• **EXERCISE**
How does the data below read from its first line through the line containing "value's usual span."? Print those lines exactly.

▬▬▬▬▬▬▬▬▬▬

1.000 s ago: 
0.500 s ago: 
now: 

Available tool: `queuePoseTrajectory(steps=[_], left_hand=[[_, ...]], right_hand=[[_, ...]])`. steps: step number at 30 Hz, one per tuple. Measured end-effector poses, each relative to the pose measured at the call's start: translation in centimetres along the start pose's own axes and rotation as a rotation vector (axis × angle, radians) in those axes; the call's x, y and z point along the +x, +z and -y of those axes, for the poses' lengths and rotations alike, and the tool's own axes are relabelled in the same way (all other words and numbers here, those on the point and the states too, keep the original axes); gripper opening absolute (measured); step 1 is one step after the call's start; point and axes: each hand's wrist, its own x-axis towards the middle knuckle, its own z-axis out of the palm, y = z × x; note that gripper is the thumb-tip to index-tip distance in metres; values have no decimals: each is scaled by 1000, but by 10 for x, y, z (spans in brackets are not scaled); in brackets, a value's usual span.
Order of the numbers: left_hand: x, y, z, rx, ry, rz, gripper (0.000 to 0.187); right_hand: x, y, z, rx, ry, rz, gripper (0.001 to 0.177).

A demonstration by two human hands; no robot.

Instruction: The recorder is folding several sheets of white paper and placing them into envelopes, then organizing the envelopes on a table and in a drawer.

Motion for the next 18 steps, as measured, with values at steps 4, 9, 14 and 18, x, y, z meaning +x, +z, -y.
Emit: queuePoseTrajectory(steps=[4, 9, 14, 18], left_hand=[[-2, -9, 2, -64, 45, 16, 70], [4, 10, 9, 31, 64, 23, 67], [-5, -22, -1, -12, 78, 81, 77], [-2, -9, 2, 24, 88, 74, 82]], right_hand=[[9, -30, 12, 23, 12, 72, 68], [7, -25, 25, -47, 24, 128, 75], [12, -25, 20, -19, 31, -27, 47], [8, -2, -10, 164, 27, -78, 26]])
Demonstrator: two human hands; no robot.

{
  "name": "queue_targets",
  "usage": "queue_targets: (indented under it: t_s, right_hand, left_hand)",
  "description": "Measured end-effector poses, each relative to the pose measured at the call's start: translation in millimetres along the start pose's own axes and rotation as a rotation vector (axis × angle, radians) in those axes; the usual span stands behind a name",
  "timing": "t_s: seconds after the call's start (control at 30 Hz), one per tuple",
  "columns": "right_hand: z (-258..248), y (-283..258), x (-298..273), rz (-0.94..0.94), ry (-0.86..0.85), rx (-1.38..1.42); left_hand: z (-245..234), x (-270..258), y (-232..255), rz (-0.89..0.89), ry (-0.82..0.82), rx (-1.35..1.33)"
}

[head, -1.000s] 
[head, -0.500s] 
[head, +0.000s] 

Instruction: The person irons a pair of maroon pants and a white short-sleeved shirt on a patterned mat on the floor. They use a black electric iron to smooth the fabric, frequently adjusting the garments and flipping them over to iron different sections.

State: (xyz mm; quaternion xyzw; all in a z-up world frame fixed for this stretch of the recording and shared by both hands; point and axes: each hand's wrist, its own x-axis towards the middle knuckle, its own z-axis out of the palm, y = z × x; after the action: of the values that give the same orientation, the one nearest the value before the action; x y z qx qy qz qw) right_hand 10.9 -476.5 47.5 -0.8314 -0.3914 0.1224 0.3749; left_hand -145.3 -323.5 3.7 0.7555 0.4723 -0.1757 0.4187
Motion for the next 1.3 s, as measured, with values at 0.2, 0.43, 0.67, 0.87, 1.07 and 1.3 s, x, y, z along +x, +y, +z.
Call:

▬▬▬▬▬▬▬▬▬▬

• **ANSWER BELOW**
1.000 s ago: 
0.500 s ago: 
now: 

Available tool: `queuePoseTrajectory(steps=[_], left_hand=[[_, ...]], right_hand=[[_, ...]])`. steps: step number at 30 Hz, one per tuple. Measured end-effector poses, each relative to the pose measured at the call's start: translation in centimetres along the start pose's own axes and rotation as a rotation vector (axis × angle, radians) in those axes; the call's x, y and z point along the +x, +z and -y of those axes, for the poses' lengths and rotations alike, and the tool's own axes are relabelled in the same way (all other words and numbers here, those on the point and the states too, keep the original axes); gripper opening absolute (measured); step 1 is one step after the call's start; point and axes: each hand's wrist, its own x-axis towards the middle knuckle, its own z-axis out of the palm, y = z × x; note that gripper is the thumb-tip to index-tip distance in metres; values have no decimals: each is scaled by 1000, but by 10 for x, y, z (spans in brackets are not scaled); in brackets, a value's usual span.

No further answer is required.